Ever get a MP4 video file from someone on WhatsApp? Well it’s time to be wary about simply downloading video files from any and everyone. It’s been reported that an MP4 file may use a critical vulnerability to execute snooping attacks on both Android, and iOS devices. The specially crafted MP4 file triggers a remote code execution (RCE) and denial of services (DoS) cyber attack. And as usual, we’re reccomending you update to the latest version of the WhatsApp app to avoid being a victim to this hack.

“The vulnerability is classified as ‘Critical’ severity that affected an unknown code block of the component MP4 File Handler in WhatsApp,” reported gbhackers.com.

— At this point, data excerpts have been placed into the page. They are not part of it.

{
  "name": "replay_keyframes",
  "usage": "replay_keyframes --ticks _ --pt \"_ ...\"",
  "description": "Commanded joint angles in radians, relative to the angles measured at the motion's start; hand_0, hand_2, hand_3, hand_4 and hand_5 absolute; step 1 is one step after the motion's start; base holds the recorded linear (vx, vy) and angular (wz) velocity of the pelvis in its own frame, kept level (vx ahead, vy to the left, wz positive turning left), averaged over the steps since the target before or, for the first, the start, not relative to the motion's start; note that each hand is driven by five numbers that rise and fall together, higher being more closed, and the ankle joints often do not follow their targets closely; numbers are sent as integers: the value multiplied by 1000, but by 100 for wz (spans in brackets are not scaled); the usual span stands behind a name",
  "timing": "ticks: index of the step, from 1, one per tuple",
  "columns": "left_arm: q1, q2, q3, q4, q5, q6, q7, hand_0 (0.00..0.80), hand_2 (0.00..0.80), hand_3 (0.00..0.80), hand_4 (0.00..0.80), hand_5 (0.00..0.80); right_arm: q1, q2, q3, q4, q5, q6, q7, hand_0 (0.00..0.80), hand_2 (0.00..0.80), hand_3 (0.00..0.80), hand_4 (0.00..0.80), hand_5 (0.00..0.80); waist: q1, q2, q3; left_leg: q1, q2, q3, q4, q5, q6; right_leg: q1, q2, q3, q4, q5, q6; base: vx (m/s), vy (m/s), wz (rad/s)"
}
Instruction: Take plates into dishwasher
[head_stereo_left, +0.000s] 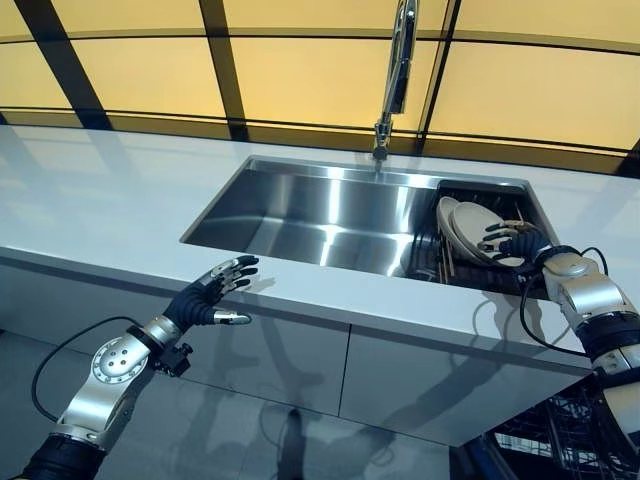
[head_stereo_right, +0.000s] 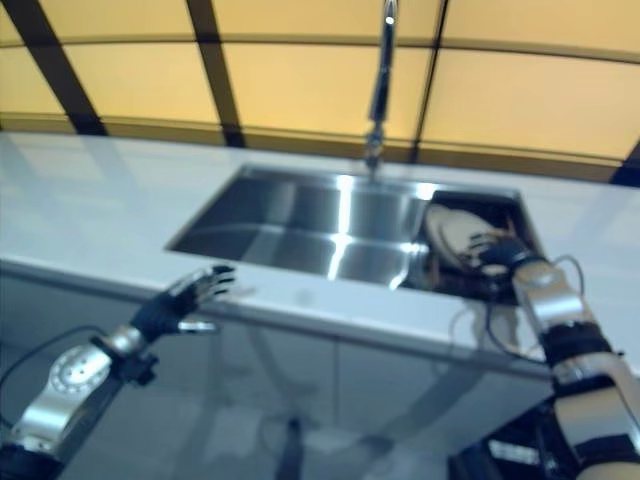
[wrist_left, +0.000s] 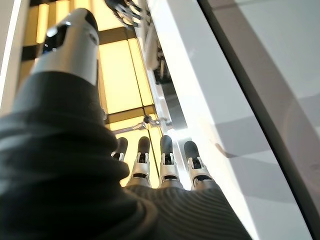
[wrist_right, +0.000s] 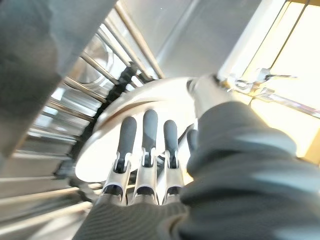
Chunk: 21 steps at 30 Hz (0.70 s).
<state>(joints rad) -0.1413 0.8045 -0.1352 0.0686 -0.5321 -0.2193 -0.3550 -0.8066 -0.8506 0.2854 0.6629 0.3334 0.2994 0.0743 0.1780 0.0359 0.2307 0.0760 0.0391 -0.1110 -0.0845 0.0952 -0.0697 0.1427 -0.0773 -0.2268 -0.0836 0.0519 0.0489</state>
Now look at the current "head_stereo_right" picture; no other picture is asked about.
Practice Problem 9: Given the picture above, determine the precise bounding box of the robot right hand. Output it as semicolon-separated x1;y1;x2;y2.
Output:
467;232;545;278

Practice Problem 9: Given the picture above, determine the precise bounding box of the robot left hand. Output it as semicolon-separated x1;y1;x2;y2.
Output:
132;264;237;342

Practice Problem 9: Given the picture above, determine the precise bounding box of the black dish drying rack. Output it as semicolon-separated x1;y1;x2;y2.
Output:
423;189;540;302

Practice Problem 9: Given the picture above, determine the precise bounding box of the stainless steel sink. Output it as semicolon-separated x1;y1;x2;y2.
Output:
164;162;547;307

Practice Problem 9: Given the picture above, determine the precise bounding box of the chrome gooseneck faucet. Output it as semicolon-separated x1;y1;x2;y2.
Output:
363;0;402;170

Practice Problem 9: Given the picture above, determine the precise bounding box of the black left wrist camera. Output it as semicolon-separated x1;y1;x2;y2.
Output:
117;351;159;387

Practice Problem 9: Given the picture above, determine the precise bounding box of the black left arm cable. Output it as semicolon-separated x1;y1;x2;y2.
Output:
0;324;102;387

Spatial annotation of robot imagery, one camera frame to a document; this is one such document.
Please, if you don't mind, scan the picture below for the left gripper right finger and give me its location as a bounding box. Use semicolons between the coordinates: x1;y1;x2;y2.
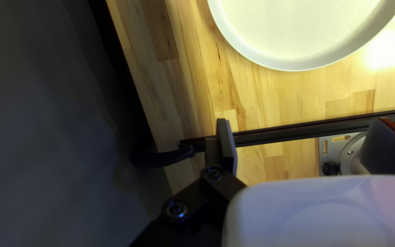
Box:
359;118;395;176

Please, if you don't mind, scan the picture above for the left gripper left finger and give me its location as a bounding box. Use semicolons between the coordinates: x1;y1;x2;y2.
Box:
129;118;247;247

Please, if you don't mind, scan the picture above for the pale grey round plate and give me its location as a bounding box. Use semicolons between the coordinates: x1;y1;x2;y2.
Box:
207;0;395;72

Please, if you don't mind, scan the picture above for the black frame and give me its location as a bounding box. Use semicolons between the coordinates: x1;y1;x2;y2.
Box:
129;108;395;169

Facebook also issued an advisory, where they said:

“A stack-based buffer overflow could be triggered in WhatsApp by sending a specially crafted MP4 file to a WhatsApp user. The issue was present in parsing the elementary stream metadata of an MP4 file and could result in a DoS or RCE. This affects Android versions prior to 2.19.274, iOS versions prior to 2.19.100, Enterprise Client versions prior to 2.25.3, Windows Phone versions before and including 2.18.368, Business for Android versions prior to 2.19.104, and Business for iOS versions prior to 2.19.100.”

So again, this is the time to be wary. There’s too many things out there that could potentially result in a hack. If you’re a victim, hackers can use the vulnerability to deploy malware on the device, which will gain access to your files, as well as used as a surveillance tool to spy on you. Guess it’s better to be safe, than sorry.